Victorian Data Processing


London Clearing House, circa 1830

London bankers' clerks meet at the Clearing House in Post Office Court, Lombard Street, to exchange cheques and settle accounts, circa 1830.

Credit: Hulton Archive / Getty Images

I am one of those individuals known as a "historian of computing." Perhaps we are stuck with that appellation, but it can lead one to suppose that all the most significant and important things in information processing happened after the invention of the digital computer. Of course, we usually give a nod to Charles Babbage's calculating engines and Herman Hollerith's punched card machines. But this, too, is misleading because it suggests that machinery was always central to data processing. The fact is that the Victorian world was awash with data and with organizations that processed it; and they usually used nothing more technologically advanced than pen and paper. The Bankers' Clearing House—the first payment system—is just one of many examples.

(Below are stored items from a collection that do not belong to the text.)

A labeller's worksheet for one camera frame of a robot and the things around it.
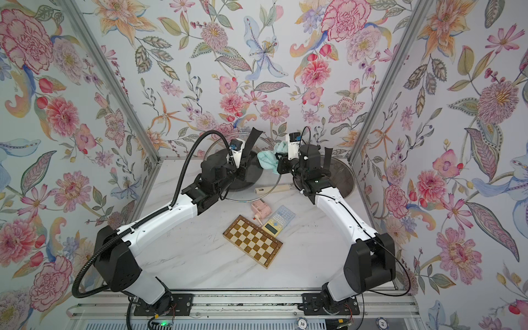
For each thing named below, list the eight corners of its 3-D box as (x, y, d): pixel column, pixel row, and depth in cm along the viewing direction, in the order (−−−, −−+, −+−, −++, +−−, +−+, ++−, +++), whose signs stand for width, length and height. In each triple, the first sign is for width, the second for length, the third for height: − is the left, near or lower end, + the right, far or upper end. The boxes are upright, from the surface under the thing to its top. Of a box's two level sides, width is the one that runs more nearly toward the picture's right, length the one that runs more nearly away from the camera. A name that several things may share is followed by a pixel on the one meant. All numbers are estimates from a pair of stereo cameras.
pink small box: (261, 221, 97) (261, 215, 93) (251, 210, 101) (251, 204, 96) (271, 214, 99) (271, 208, 95) (261, 203, 103) (260, 197, 99)
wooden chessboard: (223, 237, 93) (222, 234, 90) (240, 217, 99) (240, 214, 97) (267, 269, 84) (267, 266, 82) (282, 245, 91) (283, 242, 88)
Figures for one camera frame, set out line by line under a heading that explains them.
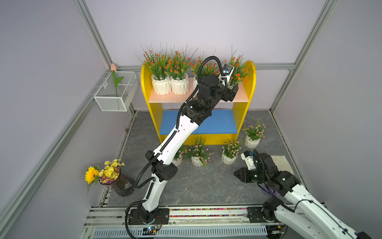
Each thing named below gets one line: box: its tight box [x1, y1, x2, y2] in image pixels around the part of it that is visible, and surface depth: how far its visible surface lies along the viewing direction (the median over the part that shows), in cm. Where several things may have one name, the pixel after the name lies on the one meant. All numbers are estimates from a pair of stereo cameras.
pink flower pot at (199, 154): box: [185, 134, 214, 168], surface depth 87 cm
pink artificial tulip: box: [110, 63, 124, 98], surface depth 91 cm
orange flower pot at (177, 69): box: [164, 44, 199, 96], surface depth 68 cm
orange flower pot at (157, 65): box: [134, 42, 172, 96], surface depth 69 cm
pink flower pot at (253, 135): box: [242, 118, 267, 149], surface depth 93 cm
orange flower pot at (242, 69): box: [222, 43, 256, 89], surface depth 60 cm
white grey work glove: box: [270, 155, 294, 175], surface depth 94 cm
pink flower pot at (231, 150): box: [220, 138, 242, 166], surface depth 85 cm
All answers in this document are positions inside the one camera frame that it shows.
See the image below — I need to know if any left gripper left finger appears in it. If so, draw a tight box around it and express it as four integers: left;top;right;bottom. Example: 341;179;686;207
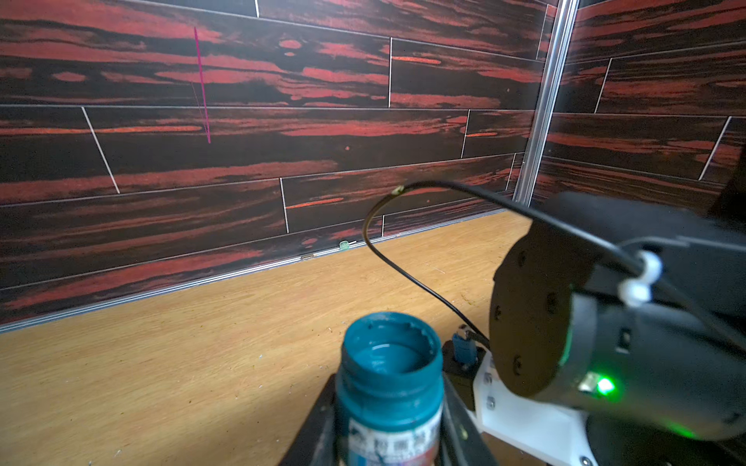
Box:
279;374;337;466

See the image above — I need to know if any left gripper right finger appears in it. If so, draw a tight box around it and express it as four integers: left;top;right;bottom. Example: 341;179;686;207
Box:
441;378;498;466

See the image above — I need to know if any blue paint jar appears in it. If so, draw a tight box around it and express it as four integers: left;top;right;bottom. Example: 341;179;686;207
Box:
335;312;445;465

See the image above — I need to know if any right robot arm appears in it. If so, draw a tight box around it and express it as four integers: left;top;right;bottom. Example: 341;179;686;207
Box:
490;192;745;465

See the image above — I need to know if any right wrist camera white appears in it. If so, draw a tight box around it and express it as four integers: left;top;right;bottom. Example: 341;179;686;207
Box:
442;324;598;465

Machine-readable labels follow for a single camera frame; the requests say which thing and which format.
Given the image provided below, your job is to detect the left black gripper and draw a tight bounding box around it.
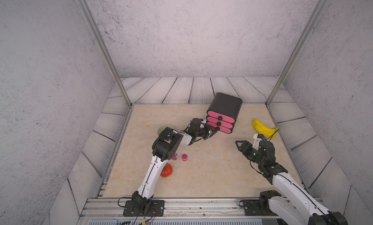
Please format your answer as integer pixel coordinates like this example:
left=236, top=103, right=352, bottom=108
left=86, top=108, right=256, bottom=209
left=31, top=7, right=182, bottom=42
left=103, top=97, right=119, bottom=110
left=194, top=124, right=218, bottom=140

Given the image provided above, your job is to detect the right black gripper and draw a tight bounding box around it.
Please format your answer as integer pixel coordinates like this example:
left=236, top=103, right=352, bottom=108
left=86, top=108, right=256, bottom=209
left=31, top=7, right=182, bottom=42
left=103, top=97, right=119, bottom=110
left=235, top=140, right=265, bottom=167

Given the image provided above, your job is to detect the pink bottom drawer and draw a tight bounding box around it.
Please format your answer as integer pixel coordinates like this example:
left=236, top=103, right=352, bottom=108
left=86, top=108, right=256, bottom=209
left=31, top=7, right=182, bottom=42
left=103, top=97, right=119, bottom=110
left=207, top=122, right=234, bottom=134

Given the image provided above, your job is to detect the pink drawer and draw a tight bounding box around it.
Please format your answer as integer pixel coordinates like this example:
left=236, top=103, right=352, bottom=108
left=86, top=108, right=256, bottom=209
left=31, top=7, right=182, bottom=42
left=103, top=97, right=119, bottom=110
left=207, top=116, right=234, bottom=129
left=207, top=110, right=236, bottom=124
left=207, top=122, right=234, bottom=134

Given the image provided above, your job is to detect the pink top drawer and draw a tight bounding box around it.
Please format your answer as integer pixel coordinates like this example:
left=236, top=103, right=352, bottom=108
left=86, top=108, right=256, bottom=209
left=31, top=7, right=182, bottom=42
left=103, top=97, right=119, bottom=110
left=207, top=110, right=236, bottom=124

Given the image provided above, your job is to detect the black drawer cabinet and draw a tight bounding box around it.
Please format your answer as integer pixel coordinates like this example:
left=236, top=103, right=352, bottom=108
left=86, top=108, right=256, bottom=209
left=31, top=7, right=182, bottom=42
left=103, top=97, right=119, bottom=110
left=207, top=92, right=242, bottom=126

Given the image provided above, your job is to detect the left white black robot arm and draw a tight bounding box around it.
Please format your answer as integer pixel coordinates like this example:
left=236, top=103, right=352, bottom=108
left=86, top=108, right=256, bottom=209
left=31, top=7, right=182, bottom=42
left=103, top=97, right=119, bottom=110
left=131, top=118, right=220, bottom=213

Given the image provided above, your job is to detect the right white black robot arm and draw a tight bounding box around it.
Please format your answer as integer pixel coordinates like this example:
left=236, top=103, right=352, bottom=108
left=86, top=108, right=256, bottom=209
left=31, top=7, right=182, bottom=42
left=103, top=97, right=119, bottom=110
left=235, top=140, right=348, bottom=225

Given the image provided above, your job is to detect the pink middle drawer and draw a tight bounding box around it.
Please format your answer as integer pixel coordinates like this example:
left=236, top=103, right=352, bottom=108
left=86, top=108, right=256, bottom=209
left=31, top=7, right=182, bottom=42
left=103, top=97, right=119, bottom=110
left=207, top=116, right=234, bottom=129

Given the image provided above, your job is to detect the yellow banana bunch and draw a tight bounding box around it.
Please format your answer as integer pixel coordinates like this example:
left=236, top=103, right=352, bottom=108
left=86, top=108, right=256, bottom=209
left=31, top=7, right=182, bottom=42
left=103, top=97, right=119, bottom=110
left=252, top=119, right=280, bottom=138

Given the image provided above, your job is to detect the light green bowl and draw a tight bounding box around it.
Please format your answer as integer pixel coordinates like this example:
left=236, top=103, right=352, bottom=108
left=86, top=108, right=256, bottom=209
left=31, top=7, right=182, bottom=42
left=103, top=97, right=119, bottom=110
left=157, top=125, right=173, bottom=136

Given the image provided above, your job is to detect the red tomato toy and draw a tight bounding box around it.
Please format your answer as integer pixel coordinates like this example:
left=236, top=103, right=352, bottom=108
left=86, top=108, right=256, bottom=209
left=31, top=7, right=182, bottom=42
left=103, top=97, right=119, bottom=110
left=161, top=163, right=173, bottom=178

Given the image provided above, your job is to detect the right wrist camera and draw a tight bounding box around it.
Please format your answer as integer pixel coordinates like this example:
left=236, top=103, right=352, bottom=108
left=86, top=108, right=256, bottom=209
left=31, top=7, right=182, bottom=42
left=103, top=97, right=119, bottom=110
left=253, top=134, right=267, bottom=150

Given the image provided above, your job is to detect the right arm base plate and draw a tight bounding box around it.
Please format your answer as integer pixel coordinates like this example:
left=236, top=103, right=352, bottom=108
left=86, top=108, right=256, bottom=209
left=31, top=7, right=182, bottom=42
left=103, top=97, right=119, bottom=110
left=239, top=198, right=278, bottom=216

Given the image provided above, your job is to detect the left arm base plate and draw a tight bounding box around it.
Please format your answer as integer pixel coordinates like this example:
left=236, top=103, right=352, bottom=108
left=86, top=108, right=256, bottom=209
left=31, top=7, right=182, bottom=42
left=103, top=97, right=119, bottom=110
left=123, top=200, right=165, bottom=217

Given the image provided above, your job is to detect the front aluminium rail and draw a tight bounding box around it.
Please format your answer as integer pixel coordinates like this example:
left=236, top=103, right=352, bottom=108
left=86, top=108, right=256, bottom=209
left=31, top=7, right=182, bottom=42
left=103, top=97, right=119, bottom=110
left=77, top=198, right=287, bottom=225

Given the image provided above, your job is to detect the right metal frame post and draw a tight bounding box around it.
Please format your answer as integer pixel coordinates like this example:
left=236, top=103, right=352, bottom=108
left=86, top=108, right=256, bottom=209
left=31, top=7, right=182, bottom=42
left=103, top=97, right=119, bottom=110
left=265, top=0, right=329, bottom=108

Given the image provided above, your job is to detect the metal frame post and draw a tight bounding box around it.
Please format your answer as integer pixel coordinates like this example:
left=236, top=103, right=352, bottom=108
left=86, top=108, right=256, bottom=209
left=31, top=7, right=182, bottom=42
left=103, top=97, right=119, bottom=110
left=76, top=0, right=132, bottom=107
left=265, top=0, right=329, bottom=108

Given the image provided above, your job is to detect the left metal frame post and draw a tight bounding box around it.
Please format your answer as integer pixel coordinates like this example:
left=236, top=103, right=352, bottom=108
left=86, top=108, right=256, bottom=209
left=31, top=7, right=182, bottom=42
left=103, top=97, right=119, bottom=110
left=76, top=0, right=132, bottom=107

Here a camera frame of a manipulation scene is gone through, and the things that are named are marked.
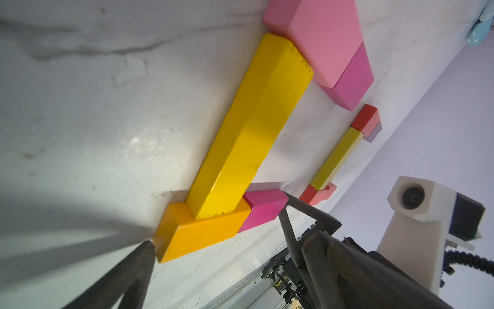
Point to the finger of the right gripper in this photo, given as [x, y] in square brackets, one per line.
[320, 222]

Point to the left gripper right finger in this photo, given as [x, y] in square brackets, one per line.
[342, 277]

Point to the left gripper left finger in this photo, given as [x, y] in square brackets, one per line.
[127, 282]

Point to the red block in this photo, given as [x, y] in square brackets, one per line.
[312, 197]
[367, 120]

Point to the magenta block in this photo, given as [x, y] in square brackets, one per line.
[354, 82]
[265, 207]

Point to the orange block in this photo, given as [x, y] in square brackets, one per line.
[179, 234]

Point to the purple block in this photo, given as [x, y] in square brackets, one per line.
[374, 133]

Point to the yellow large block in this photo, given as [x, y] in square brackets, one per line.
[274, 83]

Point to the light pink block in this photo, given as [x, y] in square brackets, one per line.
[326, 32]

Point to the teal scoop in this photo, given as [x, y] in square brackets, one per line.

The Bankers' Clearing House was established in London in the early 1800s. Interestingly, we owe the first description of the Bankers' Clearing House to Charles Babbage. Today we think of Babbage primarily as the inventor of calculating machines, but in his life-time he was better known as a scientist and an economist of international standing. In 1832 he published the first economic treatise on mass production, The Economy of Machinery and Manufactures.1 It is there that he published his account of the Bankers' Clearing House. When Babbage wrote his book, the Bankers' Clearing House was a secretive organization that was practically unknown to the general public (not least because the organization handled very large sums of cash). It happened, however, that Babbage was on good terms with Sir John Lubbock, a partner of Lubbock's Bank and a founder of the Clearing House. Lubbock was an amateur scientist in his spare time and both he and Babbage were members of the Royal Society. Using this connection, Babbage talked his way in.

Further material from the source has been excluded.